Whether they will be treated or not will be the decision of the doctors or rather according to the number of hospital beds. Last Monday, according to the latest available data, there were 22,301 beds in Switzerland, of which 6,353 were still free. With 586 patients hospitalized for COVID-19, of which 97 in Intensive Care and 29 intubated. But the evolution of the virus is fast. The decisions Swiss doctors could make soon are the same ones that Bergamo doctors faced in March, overwhelmed by the first wave of the pandemic. Thirteen of them sent a letter to the New England Journal of Medicine, which went around the world: “Older patients do not resuscitate and die alone without the comfort of adequate palliative care.”

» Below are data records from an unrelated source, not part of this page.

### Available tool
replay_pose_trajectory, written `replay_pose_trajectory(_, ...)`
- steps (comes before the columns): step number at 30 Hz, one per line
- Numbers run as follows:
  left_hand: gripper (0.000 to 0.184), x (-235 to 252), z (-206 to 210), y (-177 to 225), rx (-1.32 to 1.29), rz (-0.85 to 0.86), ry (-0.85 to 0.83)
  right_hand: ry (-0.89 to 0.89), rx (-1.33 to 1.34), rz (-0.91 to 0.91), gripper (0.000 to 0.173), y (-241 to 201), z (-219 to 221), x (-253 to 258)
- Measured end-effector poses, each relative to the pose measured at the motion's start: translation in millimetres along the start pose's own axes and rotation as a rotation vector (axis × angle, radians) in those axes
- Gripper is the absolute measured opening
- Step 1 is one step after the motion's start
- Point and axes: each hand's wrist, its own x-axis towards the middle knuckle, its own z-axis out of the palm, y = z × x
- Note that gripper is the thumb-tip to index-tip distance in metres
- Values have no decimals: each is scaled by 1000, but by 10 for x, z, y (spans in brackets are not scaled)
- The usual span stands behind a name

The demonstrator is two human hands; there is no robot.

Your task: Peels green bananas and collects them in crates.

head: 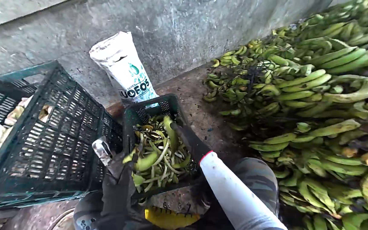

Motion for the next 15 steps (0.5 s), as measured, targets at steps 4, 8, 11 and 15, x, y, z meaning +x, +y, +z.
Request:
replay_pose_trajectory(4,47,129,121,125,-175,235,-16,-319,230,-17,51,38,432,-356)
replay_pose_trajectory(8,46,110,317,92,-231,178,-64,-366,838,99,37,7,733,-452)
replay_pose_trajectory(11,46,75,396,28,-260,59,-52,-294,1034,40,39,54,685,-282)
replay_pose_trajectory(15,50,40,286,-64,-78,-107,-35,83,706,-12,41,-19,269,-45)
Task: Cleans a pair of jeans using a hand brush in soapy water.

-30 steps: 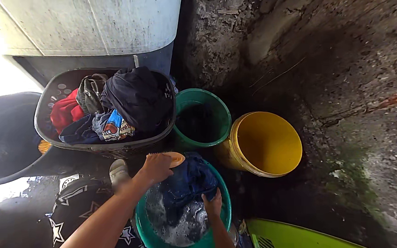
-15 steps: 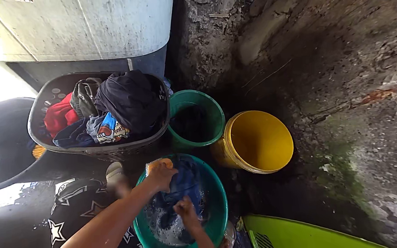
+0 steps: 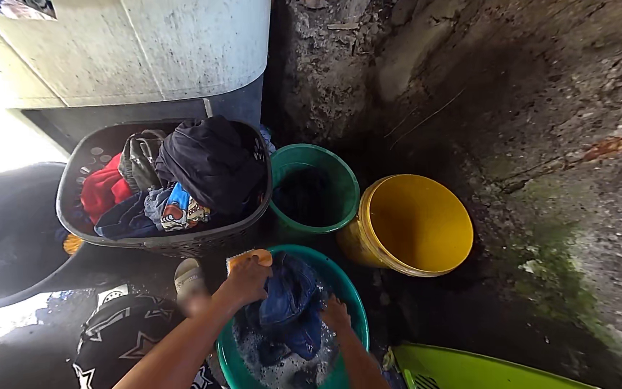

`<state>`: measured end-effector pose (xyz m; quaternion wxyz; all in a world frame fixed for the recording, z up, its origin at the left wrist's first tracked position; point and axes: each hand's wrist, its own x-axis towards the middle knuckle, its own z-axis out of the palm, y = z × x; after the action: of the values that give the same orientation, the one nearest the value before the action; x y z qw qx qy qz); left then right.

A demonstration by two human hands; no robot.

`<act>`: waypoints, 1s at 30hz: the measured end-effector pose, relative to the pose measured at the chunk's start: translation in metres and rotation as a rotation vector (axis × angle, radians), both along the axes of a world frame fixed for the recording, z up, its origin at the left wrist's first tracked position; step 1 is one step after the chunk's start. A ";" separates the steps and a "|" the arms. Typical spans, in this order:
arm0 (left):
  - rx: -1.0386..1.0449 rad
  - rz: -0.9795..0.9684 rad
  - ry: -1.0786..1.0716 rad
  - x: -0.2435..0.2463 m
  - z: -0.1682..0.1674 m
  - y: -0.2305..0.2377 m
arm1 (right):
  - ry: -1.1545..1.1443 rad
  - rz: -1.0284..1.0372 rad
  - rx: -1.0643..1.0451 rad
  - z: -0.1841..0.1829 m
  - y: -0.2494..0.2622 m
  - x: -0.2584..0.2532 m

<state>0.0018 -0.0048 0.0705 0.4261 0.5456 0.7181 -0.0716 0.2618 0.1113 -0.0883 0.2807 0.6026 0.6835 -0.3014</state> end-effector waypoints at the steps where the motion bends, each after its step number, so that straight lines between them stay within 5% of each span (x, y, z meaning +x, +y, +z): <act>1: -0.004 -0.004 -0.008 0.001 -0.003 -0.001 | -0.027 -0.016 -0.077 -0.011 0.003 0.005; 7: -0.147 -0.015 -0.013 0.034 -0.058 -0.017 | 0.338 -0.283 -0.150 -0.081 -0.039 0.045; 12: -0.240 0.022 0.121 0.080 -0.136 -0.034 | 0.345 -0.126 -0.225 -0.051 -0.054 0.053; 15: -0.160 0.169 0.147 0.084 -0.159 -0.030 | 0.438 -0.070 -0.120 -0.003 -0.044 0.073; 20: 0.059 0.417 -0.064 0.061 -0.108 -0.004 | 1.057 -0.229 0.010 0.097 -0.057 0.096; 26: 0.481 0.304 -0.308 0.064 0.008 0.040 | 1.576 -0.172 0.227 0.210 -0.069 0.114; 30: 0.660 0.170 -0.423 0.086 0.043 0.076 | 1.661 -0.552 0.394 0.219 -0.070 0.128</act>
<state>0.0878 0.0715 0.1131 0.3709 0.5946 0.6415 0.3121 0.3900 0.0414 0.1304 -0.4953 0.3705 0.5365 -0.5741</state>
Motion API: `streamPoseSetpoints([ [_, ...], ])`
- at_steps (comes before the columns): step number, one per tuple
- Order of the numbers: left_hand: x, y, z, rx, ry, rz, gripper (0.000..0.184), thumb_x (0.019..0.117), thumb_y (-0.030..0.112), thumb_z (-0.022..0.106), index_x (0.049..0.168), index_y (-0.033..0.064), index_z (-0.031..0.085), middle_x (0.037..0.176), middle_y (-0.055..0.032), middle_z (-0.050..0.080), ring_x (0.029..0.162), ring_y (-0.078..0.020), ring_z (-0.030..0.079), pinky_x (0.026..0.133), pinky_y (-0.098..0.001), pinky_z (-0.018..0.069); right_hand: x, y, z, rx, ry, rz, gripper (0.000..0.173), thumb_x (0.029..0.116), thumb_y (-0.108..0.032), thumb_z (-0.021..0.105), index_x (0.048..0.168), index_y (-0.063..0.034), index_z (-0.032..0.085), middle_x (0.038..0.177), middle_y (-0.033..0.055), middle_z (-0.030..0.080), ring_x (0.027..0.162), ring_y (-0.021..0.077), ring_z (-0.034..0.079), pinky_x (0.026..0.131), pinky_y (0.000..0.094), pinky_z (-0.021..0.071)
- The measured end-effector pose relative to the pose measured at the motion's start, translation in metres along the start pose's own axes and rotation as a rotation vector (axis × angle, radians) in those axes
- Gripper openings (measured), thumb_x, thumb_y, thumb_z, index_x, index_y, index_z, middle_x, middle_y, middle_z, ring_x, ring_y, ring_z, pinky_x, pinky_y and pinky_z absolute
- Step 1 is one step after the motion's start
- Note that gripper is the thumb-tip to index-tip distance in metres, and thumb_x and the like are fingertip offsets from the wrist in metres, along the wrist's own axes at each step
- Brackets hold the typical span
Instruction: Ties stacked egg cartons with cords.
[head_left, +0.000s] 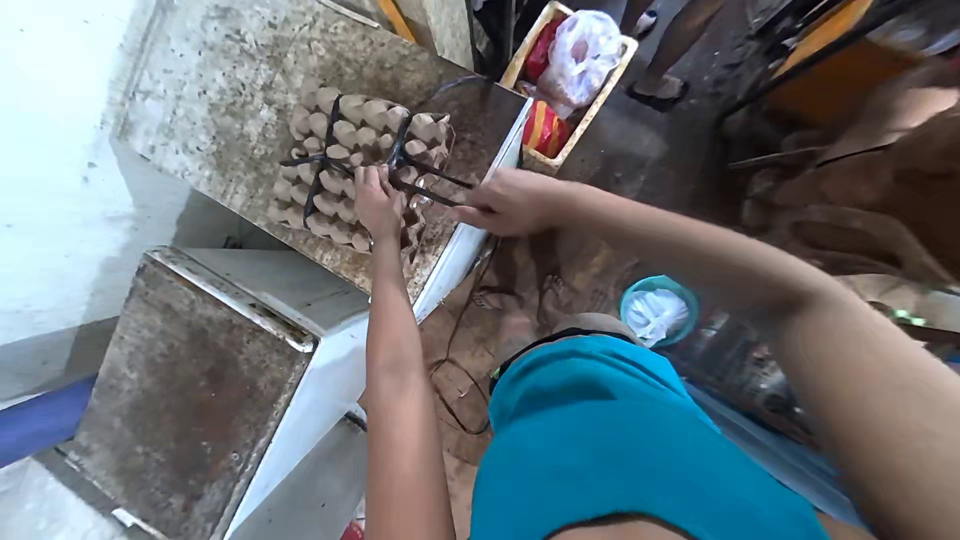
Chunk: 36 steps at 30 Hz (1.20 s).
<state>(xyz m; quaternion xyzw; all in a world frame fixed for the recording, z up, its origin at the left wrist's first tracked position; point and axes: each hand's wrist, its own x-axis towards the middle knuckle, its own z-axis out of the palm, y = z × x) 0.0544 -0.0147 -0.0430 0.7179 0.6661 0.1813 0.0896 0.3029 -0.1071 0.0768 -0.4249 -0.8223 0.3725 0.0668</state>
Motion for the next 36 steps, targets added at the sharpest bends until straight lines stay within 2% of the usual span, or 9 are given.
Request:
streamPoseSetpoints([
  [4, -0.001, 0.005, 0.001, 0.086, -0.044, -0.003, 0.038, 0.1098, 0.025, 0.040, 0.116, -0.0018, 0.067, 0.127, -0.0203, 0.063, 0.114, -0.0369, 0.065, 0.095, -0.0529, 0.0528, -0.144, 0.027, 0.054, 0.225, -0.016, 0.553, 0.054, 0.1121, -0.028, 0.031, 0.081, -0.0015, 0.067, 0.070, 0.0147, 0.066, 0.064, 0.0309, 0.067, 0.062, 0.0536, 0.0548],
  [10, -0.001, 0.009, 0.001, 0.146, -0.094, 0.016, 0.037, 0.1099, 0.023, 0.040, 0.121, -0.0018, 0.066, 0.131, -0.0204, 0.062, 0.117, -0.0380, 0.064, 0.098, -0.0549, 0.0514, -0.325, 0.104, 0.140, 0.429, 0.142, 1.493, 0.043, 0.0979, -0.022, 0.064, 0.119, 0.0157, 0.061, 0.121, 0.0365, 0.062, 0.114, 0.0483, 0.063, 0.097, 0.0682, 0.0476],
  [15, 0.000, 0.009, 0.001, 0.178, -0.124, 0.026, 0.038, 0.1097, 0.023, 0.040, 0.125, -0.0011, 0.065, 0.132, -0.0211, 0.062, 0.122, -0.0394, 0.061, 0.105, -0.0579, 0.0444, -0.431, 0.127, 0.223, 1.707, 1.265, 1.311, 0.032, 0.1104, -0.028, 0.034, 0.129, -0.0069, 0.048, 0.112, 0.0133, 0.070, 0.090, 0.0165, 0.073, 0.067, 0.0244, 0.0601],
  [21, -0.001, 0.005, 0.002, 0.152, -0.118, 0.052, 0.036, 0.1090, 0.021, 0.041, 0.124, -0.0011, 0.066, 0.130, -0.0214, 0.063, 0.119, -0.0405, 0.062, 0.102, -0.0583, 0.0470, -0.446, 0.112, 0.267, 1.899, 2.262, 1.081, 0.075, 0.1030, -0.067, 0.015, 0.160, -0.0181, 0.016, 0.155, 0.0200, 0.039, 0.135, 0.0378, 0.052, 0.102, 0.0567, 0.0534],
  [25, 0.002, 0.001, 0.001, 0.123, -0.142, 0.057, 0.036, 0.1092, 0.021, 0.041, 0.127, -0.0001, 0.065, 0.132, -0.0207, 0.063, 0.121, -0.0386, 0.062, 0.104, -0.0572, 0.0455, -0.454, 0.124, 0.276, 2.002, 2.047, 1.204, 0.088, 0.0968, -0.075, 0.007, 0.160, -0.0135, 0.016, 0.157, 0.0225, 0.040, 0.137, 0.0383, 0.052, 0.106, 0.0540, 0.0520],
  [27, 0.004, -0.003, -0.001, 0.050, -0.146, 0.079, 0.038, 0.1099, 0.022, 0.041, 0.124, -0.0037, 0.065, 0.127, -0.0228, 0.064, 0.117, -0.0392, 0.063, 0.103, -0.0580, 0.0457, -0.459, 0.134, 0.270, 1.679, 1.553, 1.485, 0.065, 0.1104, -0.045, 0.007, 0.149, 0.0016, 0.031, 0.141, 0.0237, 0.054, 0.121, 0.0302, 0.064, 0.096, 0.0404, 0.0570],
  [29, 0.006, -0.007, -0.006, -0.036, -0.161, 0.101, 0.042, 0.1103, 0.026, 0.041, 0.111, -0.0074, 0.067, 0.118, -0.0248, 0.065, 0.108, -0.0397, 0.066, 0.095, -0.0584, 0.0496, -0.448, 0.140, 0.251, 0.911, 0.826, 1.727, 0.040, 0.1082, -0.020, 0.044, 0.134, 0.0097, 0.052, 0.119, 0.0237, 0.067, 0.097, 0.0277, 0.071, 0.083, 0.0428, 0.0591],
  [32, 0.008, -0.008, -0.009, -0.102, -0.171, 0.100, 0.047, 0.1106, 0.029, 0.041, 0.102, -0.0077, 0.068, 0.111, -0.0239, 0.067, 0.103, -0.0374, 0.066, 0.093, -0.0573, 0.0493, -0.386, 0.129, 0.186, 0.333, 0.257, 1.408, 0.043, 0.1001, -0.026, 0.066, 0.119, 0.0118, 0.064, 0.111, 0.0386, 0.065, 0.100, 0.0527, 0.067, 0.088, 0.0716, 0.0515],
  [36, 0.008, -0.013, -0.005, -0.124, -0.171, 0.127, 0.048, 0.1084, 0.035, 0.047, 0.102, -0.0066, 0.070, 0.109, -0.0231, 0.067, 0.105, -0.0371, 0.065, 0.095, -0.0575, 0.0479, -0.217, 0.083, 0.111, 0.152, 0.486, 0.796, 0.032, 0.1057, -0.022, 0.057, 0.124, 0.0021, 0.066, 0.115, 0.0264, 0.069, 0.106, 0.0450, 0.068, 0.093, 0.0657, 0.0523],
])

In Switzerland, the same problem becomes a medical criterion. With a premise written even by academics and resuscitation physicians: “Decisions must be made to limit as much as possible the number of seriously ill patients and deaths.” Yet even in pragmatic Switzerland, this was astonishing, admits Franco Denti, president of the Canton of Ticino Order of Physicians: “When this directive appeared, I jumped out of my chair. Deciding who to resuscitate and who is not difficult.” The document, which is public, is a guarantee for the doctors and the patients themselves, who do not want to undergo additional treatment “.
In the press release, the academics speak of the need to “make rationalization decisions.” A military term reminiscent of war medicine. It is inevitable, according to the president of the doctors in Ticino: “Every decision depends on the ethics committees of the hospitals. I have no information that it has already happened, but we are very concerned.”